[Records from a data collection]

——

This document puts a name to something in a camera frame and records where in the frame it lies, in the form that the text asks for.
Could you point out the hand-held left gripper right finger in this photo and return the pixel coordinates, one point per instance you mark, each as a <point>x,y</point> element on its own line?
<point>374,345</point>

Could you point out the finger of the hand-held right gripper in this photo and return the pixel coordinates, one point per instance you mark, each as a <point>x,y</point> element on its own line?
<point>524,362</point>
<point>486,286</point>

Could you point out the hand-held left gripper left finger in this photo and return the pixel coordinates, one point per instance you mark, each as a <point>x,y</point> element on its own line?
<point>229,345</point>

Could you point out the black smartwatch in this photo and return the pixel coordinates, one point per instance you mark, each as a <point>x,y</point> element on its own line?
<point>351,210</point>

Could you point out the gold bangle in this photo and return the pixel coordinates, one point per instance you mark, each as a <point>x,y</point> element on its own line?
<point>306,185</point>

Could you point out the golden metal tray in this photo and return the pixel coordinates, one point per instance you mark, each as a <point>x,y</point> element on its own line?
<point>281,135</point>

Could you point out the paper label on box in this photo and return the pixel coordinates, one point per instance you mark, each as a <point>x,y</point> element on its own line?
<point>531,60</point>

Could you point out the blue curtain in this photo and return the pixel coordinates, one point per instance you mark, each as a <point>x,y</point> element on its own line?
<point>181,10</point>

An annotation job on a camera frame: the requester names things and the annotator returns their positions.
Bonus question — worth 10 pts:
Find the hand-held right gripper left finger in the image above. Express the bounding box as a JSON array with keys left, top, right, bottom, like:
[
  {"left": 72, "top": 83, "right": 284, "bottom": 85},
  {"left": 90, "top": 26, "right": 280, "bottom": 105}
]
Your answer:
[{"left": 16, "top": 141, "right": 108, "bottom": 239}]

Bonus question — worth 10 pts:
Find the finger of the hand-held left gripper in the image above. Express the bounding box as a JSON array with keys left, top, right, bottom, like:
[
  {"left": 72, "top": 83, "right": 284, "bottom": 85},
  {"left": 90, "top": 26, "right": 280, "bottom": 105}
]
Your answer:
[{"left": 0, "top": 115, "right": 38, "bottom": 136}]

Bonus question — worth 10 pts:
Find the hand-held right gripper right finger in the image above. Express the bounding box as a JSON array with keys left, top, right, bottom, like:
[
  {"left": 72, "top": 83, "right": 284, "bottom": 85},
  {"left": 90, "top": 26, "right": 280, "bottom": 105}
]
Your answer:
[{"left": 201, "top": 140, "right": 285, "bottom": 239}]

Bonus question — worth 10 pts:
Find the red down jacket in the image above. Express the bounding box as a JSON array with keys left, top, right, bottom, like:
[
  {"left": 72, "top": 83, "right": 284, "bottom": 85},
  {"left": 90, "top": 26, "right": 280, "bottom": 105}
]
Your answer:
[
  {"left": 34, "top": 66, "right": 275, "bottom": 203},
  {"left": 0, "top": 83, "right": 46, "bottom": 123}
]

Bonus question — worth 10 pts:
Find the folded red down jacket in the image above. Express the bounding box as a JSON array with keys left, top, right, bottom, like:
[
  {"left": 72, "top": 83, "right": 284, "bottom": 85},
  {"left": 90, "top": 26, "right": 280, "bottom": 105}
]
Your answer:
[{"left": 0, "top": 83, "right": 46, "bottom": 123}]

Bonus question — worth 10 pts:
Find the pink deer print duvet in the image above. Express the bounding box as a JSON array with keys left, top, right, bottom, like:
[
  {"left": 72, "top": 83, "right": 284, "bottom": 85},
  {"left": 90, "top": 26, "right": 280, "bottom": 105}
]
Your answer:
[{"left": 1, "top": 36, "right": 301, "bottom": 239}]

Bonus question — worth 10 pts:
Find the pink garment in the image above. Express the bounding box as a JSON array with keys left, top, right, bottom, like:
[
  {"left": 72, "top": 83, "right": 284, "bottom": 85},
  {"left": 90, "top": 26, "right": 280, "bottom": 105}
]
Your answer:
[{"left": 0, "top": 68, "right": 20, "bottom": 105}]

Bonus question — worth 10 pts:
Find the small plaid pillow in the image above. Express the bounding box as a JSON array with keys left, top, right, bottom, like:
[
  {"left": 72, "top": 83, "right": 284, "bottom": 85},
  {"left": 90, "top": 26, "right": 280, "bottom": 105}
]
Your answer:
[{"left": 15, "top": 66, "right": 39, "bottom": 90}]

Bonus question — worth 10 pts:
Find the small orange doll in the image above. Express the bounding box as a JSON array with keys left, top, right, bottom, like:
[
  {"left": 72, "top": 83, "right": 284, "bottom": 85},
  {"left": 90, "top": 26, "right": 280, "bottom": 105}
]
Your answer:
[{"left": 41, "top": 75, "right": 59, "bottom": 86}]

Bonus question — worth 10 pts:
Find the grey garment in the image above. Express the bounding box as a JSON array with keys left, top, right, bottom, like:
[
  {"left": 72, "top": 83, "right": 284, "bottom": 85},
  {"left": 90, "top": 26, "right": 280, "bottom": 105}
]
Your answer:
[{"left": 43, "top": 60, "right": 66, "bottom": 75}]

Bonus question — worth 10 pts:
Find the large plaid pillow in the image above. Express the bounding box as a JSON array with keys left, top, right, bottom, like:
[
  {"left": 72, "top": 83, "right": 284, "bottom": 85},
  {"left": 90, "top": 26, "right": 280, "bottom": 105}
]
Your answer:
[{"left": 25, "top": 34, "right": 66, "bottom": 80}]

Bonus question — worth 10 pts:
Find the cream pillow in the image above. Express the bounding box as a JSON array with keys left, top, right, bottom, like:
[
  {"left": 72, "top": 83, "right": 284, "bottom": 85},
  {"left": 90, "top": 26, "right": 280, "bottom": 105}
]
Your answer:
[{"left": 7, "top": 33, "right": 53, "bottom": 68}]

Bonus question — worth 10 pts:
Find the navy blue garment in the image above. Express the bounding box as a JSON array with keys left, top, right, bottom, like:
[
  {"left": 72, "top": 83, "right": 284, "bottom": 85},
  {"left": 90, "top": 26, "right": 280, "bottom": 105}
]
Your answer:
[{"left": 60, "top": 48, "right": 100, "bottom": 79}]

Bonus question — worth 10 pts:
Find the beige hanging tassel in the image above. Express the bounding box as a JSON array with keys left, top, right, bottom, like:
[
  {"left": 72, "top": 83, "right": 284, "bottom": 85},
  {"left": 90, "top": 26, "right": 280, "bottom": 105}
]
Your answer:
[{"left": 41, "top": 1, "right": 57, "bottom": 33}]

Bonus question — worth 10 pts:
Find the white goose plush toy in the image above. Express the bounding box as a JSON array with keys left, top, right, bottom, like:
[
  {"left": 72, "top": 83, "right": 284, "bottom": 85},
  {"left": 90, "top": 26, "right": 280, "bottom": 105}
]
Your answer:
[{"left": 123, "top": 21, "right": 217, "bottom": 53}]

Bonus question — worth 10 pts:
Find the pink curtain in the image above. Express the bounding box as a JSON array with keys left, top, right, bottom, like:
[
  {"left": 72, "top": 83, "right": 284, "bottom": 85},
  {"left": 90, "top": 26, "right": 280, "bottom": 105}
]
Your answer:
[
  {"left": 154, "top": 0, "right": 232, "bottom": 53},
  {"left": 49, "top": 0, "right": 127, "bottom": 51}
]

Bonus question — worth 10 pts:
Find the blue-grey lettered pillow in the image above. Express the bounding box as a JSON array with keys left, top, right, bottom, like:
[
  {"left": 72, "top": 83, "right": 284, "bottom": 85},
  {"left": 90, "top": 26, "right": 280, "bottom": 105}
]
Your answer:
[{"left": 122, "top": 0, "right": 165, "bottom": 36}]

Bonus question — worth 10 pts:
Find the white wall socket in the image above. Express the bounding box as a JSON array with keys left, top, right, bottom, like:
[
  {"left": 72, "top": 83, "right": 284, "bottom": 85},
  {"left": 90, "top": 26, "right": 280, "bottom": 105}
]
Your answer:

——

> **Task statement**: Please reproduce the data as it was given, with every line exact.

> **Problem solution**:
This document puts a name to something in a camera frame and records where in the frame it lies, in the form that the text asks for.
Could you point out the hand-held left gripper right finger in this photo and return the pixel coordinates, one point per instance you mark, each as a <point>x,y</point> element on its own line?
<point>374,345</point>

Could you point out the finger of the hand-held right gripper in this photo and return the pixel coordinates, one point per instance you mark, each as a <point>x,y</point> element on its own line?
<point>524,362</point>
<point>486,286</point>

Could you point out the hand-held left gripper left finger in this photo and return the pixel coordinates, one point per instance you mark, each as a <point>x,y</point> element on its own line?
<point>229,345</point>

Could you point out the black smartwatch in this photo and return the pixel coordinates, one point per instance you mark, each as a <point>x,y</point> element on its own line?
<point>351,210</point>

Could you point out the gold bangle in this photo and return the pixel coordinates, one point per instance you mark, each as a <point>x,y</point> element on its own line?
<point>306,185</point>

Could you point out the golden metal tray in this photo and return the pixel coordinates, one point per instance you mark, each as a <point>x,y</point> element on its own line?
<point>281,135</point>

Could you point out the paper label on box in this photo and return the pixel coordinates, one point per instance you mark, each as a <point>x,y</point> element on its own line?
<point>531,60</point>

Could you point out the blue curtain in this photo and return the pixel coordinates, one point per instance you mark, each as a <point>x,y</point> element on its own line?
<point>181,10</point>

An annotation job on a camera frame: the requester names things and the annotator returns their positions.
Bonus question — worth 10 pts:
Find the hand-held right gripper left finger in the image above. Express the bounding box as a JSON array with keys left, top, right, bottom, like:
[
  {"left": 72, "top": 83, "right": 284, "bottom": 85},
  {"left": 90, "top": 26, "right": 280, "bottom": 105}
]
Your answer:
[{"left": 16, "top": 141, "right": 108, "bottom": 239}]

Bonus question — worth 10 pts:
Find the finger of the hand-held left gripper in the image above. Express the bounding box as a JSON array with keys left, top, right, bottom, like:
[
  {"left": 72, "top": 83, "right": 284, "bottom": 85},
  {"left": 90, "top": 26, "right": 280, "bottom": 105}
]
Your answer:
[{"left": 0, "top": 115, "right": 38, "bottom": 136}]

Bonus question — worth 10 pts:
Find the hand-held right gripper right finger in the image above. Express the bounding box as a JSON array with keys left, top, right, bottom, like:
[
  {"left": 72, "top": 83, "right": 284, "bottom": 85},
  {"left": 90, "top": 26, "right": 280, "bottom": 105}
]
Your answer:
[{"left": 201, "top": 140, "right": 285, "bottom": 239}]

Bonus question — worth 10 pts:
Find the red down jacket in the image above. Express the bounding box as a JSON array with keys left, top, right, bottom, like:
[
  {"left": 72, "top": 83, "right": 284, "bottom": 85},
  {"left": 90, "top": 26, "right": 280, "bottom": 105}
]
Your answer:
[
  {"left": 34, "top": 66, "right": 275, "bottom": 203},
  {"left": 0, "top": 83, "right": 46, "bottom": 123}
]

Bonus question — worth 10 pts:
Find the folded red down jacket in the image above. Express the bounding box as a JSON array with keys left, top, right, bottom, like:
[
  {"left": 72, "top": 83, "right": 284, "bottom": 85},
  {"left": 90, "top": 26, "right": 280, "bottom": 105}
]
Your answer:
[{"left": 0, "top": 83, "right": 46, "bottom": 123}]

Bonus question — worth 10 pts:
Find the pink deer print duvet in the image above. Express the bounding box as a JSON array with keys left, top, right, bottom, like:
[
  {"left": 72, "top": 83, "right": 284, "bottom": 85},
  {"left": 90, "top": 26, "right": 280, "bottom": 105}
]
Your answer:
[{"left": 1, "top": 36, "right": 301, "bottom": 239}]

Bonus question — worth 10 pts:
Find the pink garment in the image above. Express the bounding box as a JSON array with keys left, top, right, bottom, like:
[
  {"left": 72, "top": 83, "right": 284, "bottom": 85},
  {"left": 90, "top": 26, "right": 280, "bottom": 105}
]
Your answer:
[{"left": 0, "top": 68, "right": 20, "bottom": 105}]

Bonus question — worth 10 pts:
Find the small plaid pillow in the image above. Express the bounding box as a JSON array with keys left, top, right, bottom, like:
[
  {"left": 72, "top": 83, "right": 284, "bottom": 85},
  {"left": 90, "top": 26, "right": 280, "bottom": 105}
]
Your answer:
[{"left": 15, "top": 66, "right": 39, "bottom": 90}]

Bonus question — worth 10 pts:
Find the small orange doll in the image above. Express the bounding box as a JSON array with keys left, top, right, bottom, like:
[
  {"left": 72, "top": 83, "right": 284, "bottom": 85},
  {"left": 90, "top": 26, "right": 280, "bottom": 105}
]
Your answer:
[{"left": 41, "top": 75, "right": 59, "bottom": 86}]

Bonus question — worth 10 pts:
Find the grey garment in the image above. Express the bounding box as a JSON array with keys left, top, right, bottom, like:
[
  {"left": 72, "top": 83, "right": 284, "bottom": 85},
  {"left": 90, "top": 26, "right": 280, "bottom": 105}
]
Your answer:
[{"left": 43, "top": 60, "right": 66, "bottom": 75}]

Bonus question — worth 10 pts:
Find the large plaid pillow in the image above. Express the bounding box as a JSON array with keys left, top, right, bottom, like:
[
  {"left": 72, "top": 83, "right": 284, "bottom": 85},
  {"left": 90, "top": 26, "right": 280, "bottom": 105}
]
Your answer:
[{"left": 25, "top": 34, "right": 66, "bottom": 80}]

Bonus question — worth 10 pts:
Find the cream pillow in the image above. Express the bounding box as a JSON array with keys left, top, right, bottom, like:
[
  {"left": 72, "top": 83, "right": 284, "bottom": 85},
  {"left": 90, "top": 26, "right": 280, "bottom": 105}
]
Your answer:
[{"left": 7, "top": 33, "right": 53, "bottom": 68}]

Bonus question — worth 10 pts:
Find the navy blue garment in the image above. Express the bounding box as a JSON array with keys left, top, right, bottom, like:
[
  {"left": 72, "top": 83, "right": 284, "bottom": 85},
  {"left": 90, "top": 26, "right": 280, "bottom": 105}
]
Your answer:
[{"left": 60, "top": 48, "right": 100, "bottom": 79}]

Bonus question — worth 10 pts:
Find the beige hanging tassel in the image above. Express the bounding box as a JSON array with keys left, top, right, bottom, like:
[
  {"left": 72, "top": 83, "right": 284, "bottom": 85},
  {"left": 90, "top": 26, "right": 280, "bottom": 105}
]
Your answer:
[{"left": 41, "top": 1, "right": 57, "bottom": 33}]

Bonus question — worth 10 pts:
Find the white goose plush toy in the image above. Express the bounding box as a JSON array with keys left, top, right, bottom, like:
[
  {"left": 72, "top": 83, "right": 284, "bottom": 85},
  {"left": 90, "top": 26, "right": 280, "bottom": 105}
]
Your answer:
[{"left": 123, "top": 21, "right": 217, "bottom": 53}]

Bonus question — worth 10 pts:
Find the pink curtain in the image above. Express the bounding box as a JSON array with keys left, top, right, bottom, like:
[
  {"left": 72, "top": 83, "right": 284, "bottom": 85},
  {"left": 90, "top": 26, "right": 280, "bottom": 105}
]
Your answer:
[
  {"left": 154, "top": 0, "right": 232, "bottom": 53},
  {"left": 49, "top": 0, "right": 127, "bottom": 51}
]

Bonus question — worth 10 pts:
Find the blue-grey lettered pillow in the image above. Express the bounding box as a JSON array with keys left, top, right, bottom, like:
[
  {"left": 72, "top": 83, "right": 284, "bottom": 85},
  {"left": 90, "top": 26, "right": 280, "bottom": 105}
]
Your answer:
[{"left": 122, "top": 0, "right": 165, "bottom": 36}]

Bonus question — worth 10 pts:
Find the white wall socket in the image above. Express the bounding box as a JSON array with keys left, top, right, bottom, like:
[
  {"left": 72, "top": 83, "right": 284, "bottom": 85},
  {"left": 90, "top": 26, "right": 280, "bottom": 105}
]
Your answer:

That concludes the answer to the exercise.